* **TASK REQUIREMENTS**
Show every line in the material below in which the string "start" appears.

* **DATA BELOW**

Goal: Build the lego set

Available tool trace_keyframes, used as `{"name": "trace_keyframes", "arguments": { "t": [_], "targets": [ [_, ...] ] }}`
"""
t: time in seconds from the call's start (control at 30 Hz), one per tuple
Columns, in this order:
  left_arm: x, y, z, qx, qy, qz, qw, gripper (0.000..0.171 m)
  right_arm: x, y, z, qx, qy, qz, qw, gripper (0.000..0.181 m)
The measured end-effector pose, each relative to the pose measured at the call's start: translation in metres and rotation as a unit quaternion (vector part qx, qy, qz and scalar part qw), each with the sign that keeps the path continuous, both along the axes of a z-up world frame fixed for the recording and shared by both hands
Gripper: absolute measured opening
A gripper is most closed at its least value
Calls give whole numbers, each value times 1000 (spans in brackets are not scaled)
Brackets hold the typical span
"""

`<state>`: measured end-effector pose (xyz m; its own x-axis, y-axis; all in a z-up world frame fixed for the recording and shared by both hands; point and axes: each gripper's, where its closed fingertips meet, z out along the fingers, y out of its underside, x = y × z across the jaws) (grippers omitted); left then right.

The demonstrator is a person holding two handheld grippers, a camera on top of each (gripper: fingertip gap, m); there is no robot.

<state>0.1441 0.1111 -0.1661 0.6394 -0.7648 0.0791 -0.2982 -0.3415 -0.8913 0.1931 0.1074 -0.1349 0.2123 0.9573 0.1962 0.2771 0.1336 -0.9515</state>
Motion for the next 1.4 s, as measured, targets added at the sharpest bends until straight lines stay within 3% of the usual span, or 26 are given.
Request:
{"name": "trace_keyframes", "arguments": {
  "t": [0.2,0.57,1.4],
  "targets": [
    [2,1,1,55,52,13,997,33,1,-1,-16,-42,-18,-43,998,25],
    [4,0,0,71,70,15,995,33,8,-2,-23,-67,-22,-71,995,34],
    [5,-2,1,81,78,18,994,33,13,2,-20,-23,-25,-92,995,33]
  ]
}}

* **RESPONSE BELOW**
t: time in seconds from the call's start (control at 30 Hz), one per tuple
The measured end-effector pose, each relative to the pose measured at the call's start: translation in metres and rotation as a unit quaternion (vector part qx, qy, qz and scalar part qw), each with the sign that keeps the path continuous, both along the axes of a z-up world frame fixed for the recording and shared by both hands

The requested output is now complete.